Éxodo 18
18:1 Entonces Jetro, el suegro de Moisés y sacerdote de Madián, escuchó todo lo que Dios había hecho por Moisés y su pueblo, los israelitas, y cómo el Señor los había sacado de Egipto.
18:2 Cuando Moisés envió a casa a su esposa Séfora, su suegro Jetro la acogió,
18:3 junto con sus dos hijos. Uno de los hijos se llamaba Gersón, ya que Moisés había dicho: “He sido un extranjero en tierra extranjera”.
18:4 El otro hijo se llamaba Eliezer, porque Moisés había dicho: “El Dios de mi padre fue mi ayuda, y me salvó de la muerte de la mano del Faraón”.
18:5 El suegro de Moisés, Jetro, junto con la esposa y los hijos de Moisés, fue a verlo en el desierto en el campamento cerca de la montaña de Dios.
18:6 A Moisés se le dijo de antemano: “Yo, tu suegro Jetro, vengo a verte junto con tu esposa y sus dos hijos”.
18:7 Moisés salió al encuentro de su suegro y se inclinó y le besó. Se preguntaron cómo estaban y luego entraron en la tienda.
18:8 Moisés le contó a su suegro todo lo que el Señor había hecho al Faraón y a los egipcios en favor de los israelitas, todos los problemas que habían experimentado en el camino y cómo el Señor los había salvado.
18:9 Jetro se alegró de escuchar todas las cosas buenas que el Señor había hecho por Israel cuando los había salvado de los egipcios.
18:10 Jetro anunció: “Bendito sea el Señor, que te salvó de los egipcios y del Faraón.
18:11 Esto me convence de que el Señor es más grande que todos los demás dioses, porque salvó al pueblo de los egipcios cuando actuaron tan arrogantemente con los israelitas”.
18:12 Entonces Jetro presentó un holocausto y sacrificios a Dios, y Aarón vino con todos los ancianos de Israel para comer con él en presencia de Dios.
18:13 Al día siguiente Moisés se sentó como juez del pueblo, y le presentaron sus casos desde la mañana hasta la noche.

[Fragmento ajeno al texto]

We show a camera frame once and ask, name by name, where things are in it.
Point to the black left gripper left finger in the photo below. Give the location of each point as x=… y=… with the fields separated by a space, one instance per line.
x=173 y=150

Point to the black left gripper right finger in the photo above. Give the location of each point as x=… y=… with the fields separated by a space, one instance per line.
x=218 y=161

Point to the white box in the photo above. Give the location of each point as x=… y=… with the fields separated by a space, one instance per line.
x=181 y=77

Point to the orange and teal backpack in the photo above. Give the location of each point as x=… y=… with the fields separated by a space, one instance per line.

18:14 Cuando su suegro vio todo lo que Moisés estaba haciendo por el pueblo, preguntó: “¿Qué es todo esto que estás haciendo por el pueblo? ¿Por qué te sientas solo como juez, con todo el mundo presentándote sus casos de la mañana a la noche?”
18:15 “Porque el pueblo viene a mí para consultar la decisión de Dios”, respondió Moisés.
18:16 “Cuando discuten sobre algo, el caso se presenta ante mí para decidir entre uno de ellos, y les explico las leyes y reglamentos de Dios”.
18:17 Jetro le dijo: “Lo que estás haciendo no es lo mejor.
18:18 Tú y los que vienen a ti se van a agotar, porque la carga de trabajo es demasiado pesada. No pueden manejarlo solos.
18:19 Así que, por favor, escúchame. Voy a darte un consejo, y Dios estará contigo. Sí, debes continuar siendo el representante del pueblo ante Dios, y llevarle sus casos a él.
18:20 Sigue enseñándoles las leyes y los reglamentos. Muéstrales cómo vivir y el trabajo que deben hacer.
18:21 Pero ahora debes elegir entre el pueblo hombres competentes, hombres que respeten a Dios y que sean dignos de confianza y no corruptos. Ponlos a cargo del pueblo como líderes de miles, cientos, cincuenta y decenas.
18:22 Estos hombres deben juzgar al pueblo de manera continua. Pueden traertelos asuntos más grandes, pero podrán decidirpor sí mismos respecto a todos los asuntos pequeños. De esta manera su carga se hará más ligera a medida que la compartan.
18:23 Si sigues mi consejo, y si es lo que Dios te dice que hagas, entonces podrás sobrevivir, y toda esta gente podrá volver a casa satisfecha de que sus casos han sido escuchados”.
18:24 Moisés escuchó lo que dijo su suegro y siguió todos sus consejos.
18:25 Así que Moisés eligió hombres competentes de todo Israel y los puso a cargo del pueblo como líderes de miles, cientos, cincuenta y decenas.
18:26 Y actuaron como jueces del pueblo de manera continua. Llevaban los casos difíciles a Moisés, pero juzgaban los pequeños asuntos por sí mismos.
18:27 Entonces Moisés envió a Jetrode camino, y regresó a su propio país.